*What you have to do*
Take the lines below beginning at the line that has "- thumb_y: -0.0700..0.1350" and stopping after the line that has "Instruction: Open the", and print them exactly as they are, with no other lines.

Dataset items:
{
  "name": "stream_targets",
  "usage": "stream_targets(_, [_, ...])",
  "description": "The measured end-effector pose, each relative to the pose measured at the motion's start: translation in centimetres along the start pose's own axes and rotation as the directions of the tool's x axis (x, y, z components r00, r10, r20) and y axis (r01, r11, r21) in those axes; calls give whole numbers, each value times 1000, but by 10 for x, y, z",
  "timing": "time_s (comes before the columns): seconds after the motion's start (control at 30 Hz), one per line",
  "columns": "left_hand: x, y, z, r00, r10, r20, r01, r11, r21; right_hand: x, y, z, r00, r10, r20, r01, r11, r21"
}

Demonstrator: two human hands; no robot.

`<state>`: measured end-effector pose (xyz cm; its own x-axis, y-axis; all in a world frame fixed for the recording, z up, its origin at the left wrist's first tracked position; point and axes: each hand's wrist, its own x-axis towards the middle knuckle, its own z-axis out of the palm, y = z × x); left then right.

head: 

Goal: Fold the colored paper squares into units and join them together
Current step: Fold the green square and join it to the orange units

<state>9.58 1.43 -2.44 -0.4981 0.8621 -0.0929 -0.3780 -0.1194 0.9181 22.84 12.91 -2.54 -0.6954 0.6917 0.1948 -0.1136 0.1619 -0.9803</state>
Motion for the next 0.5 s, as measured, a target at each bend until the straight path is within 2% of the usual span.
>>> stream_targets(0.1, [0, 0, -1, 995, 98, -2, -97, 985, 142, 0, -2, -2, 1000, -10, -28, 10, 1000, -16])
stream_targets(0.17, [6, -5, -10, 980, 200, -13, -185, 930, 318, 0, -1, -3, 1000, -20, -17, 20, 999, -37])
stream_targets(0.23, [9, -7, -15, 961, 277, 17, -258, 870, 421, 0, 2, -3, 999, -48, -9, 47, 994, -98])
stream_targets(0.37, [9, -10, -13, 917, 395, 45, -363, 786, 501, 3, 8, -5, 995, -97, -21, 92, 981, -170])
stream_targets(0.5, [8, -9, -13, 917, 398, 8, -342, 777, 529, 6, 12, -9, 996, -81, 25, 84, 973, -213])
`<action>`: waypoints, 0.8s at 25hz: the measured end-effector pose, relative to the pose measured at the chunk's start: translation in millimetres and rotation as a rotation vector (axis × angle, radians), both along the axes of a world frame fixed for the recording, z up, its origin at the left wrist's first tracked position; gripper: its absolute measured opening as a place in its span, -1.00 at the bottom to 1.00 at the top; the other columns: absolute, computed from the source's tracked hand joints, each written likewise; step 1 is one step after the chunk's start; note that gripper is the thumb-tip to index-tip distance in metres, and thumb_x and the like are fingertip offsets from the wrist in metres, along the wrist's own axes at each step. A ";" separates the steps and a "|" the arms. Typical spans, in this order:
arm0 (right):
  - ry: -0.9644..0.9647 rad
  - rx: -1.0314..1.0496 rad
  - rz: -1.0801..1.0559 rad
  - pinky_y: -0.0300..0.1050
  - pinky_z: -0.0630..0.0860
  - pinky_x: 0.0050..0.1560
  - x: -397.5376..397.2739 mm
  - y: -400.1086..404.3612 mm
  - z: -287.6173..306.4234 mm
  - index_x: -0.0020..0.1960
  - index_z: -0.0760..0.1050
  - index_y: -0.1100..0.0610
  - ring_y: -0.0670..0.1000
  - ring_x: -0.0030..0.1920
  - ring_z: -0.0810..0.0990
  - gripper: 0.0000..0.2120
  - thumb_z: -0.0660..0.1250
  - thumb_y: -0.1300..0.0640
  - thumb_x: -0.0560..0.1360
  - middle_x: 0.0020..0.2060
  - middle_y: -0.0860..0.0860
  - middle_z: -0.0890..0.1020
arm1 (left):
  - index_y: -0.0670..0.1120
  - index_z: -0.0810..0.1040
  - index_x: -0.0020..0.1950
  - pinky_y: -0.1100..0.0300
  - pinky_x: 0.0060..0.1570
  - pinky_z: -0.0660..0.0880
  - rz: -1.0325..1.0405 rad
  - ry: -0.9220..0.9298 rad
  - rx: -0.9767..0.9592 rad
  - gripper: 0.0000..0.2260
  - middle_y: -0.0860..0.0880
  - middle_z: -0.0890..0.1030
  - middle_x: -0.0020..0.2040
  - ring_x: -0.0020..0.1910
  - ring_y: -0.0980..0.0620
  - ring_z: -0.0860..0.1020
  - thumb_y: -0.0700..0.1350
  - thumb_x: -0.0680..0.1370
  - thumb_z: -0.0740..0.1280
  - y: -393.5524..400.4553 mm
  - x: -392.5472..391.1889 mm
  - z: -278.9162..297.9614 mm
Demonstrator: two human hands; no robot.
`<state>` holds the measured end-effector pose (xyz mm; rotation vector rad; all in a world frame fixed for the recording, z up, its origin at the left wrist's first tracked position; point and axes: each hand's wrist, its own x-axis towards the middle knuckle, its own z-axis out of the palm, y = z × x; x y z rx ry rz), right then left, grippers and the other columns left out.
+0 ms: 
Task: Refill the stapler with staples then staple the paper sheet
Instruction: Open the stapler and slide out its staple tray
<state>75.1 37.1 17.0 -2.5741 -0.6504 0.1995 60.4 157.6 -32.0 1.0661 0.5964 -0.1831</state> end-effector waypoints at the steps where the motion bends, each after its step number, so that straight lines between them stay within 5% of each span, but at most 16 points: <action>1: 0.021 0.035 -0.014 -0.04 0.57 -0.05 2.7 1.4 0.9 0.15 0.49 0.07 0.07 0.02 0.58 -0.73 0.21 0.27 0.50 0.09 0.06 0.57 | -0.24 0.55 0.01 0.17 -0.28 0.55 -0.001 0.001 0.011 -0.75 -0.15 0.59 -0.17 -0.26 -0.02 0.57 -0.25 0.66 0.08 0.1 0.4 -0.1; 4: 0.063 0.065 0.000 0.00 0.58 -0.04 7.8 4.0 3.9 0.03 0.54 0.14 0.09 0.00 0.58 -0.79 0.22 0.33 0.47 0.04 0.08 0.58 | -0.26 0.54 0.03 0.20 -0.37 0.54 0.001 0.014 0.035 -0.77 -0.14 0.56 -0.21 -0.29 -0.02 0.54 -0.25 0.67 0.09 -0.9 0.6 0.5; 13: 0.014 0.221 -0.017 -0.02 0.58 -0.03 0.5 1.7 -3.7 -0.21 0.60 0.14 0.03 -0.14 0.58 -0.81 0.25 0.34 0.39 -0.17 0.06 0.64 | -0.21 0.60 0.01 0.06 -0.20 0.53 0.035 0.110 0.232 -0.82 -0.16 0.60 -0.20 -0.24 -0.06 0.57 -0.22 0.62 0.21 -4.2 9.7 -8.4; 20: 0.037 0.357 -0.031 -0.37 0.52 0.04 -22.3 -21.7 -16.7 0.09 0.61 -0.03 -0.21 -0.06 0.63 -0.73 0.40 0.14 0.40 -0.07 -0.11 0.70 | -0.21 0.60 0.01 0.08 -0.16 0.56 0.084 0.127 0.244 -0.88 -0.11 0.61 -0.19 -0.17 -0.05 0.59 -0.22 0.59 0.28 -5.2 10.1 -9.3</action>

*Expected output*
  - thumb_y: -0.0700..0.1350
  - thumb_x: -0.0680..0.1370
  - thumb_z: -0.0740..0.1280
  - y: -393.5524..400.4553 mm
  - x: -392.5472..391.1889 mm
  - z: -278.9162..297.9614 mm
Demonstrator: two human hands; no robot.
`<state>` holds the measured end-effector pose (xyz mm; rotation vector rad; all in a world frame fixed for the recording, z up, its origin at the left wrist's first tracked position; point and axes: each hand's wrist, its own x-axis towards the middle knuckle, its own z-axis out of the palm, y = z × x; x y z rx ry rz), right then left, grippers and the other columns left out.
+0 ms: 
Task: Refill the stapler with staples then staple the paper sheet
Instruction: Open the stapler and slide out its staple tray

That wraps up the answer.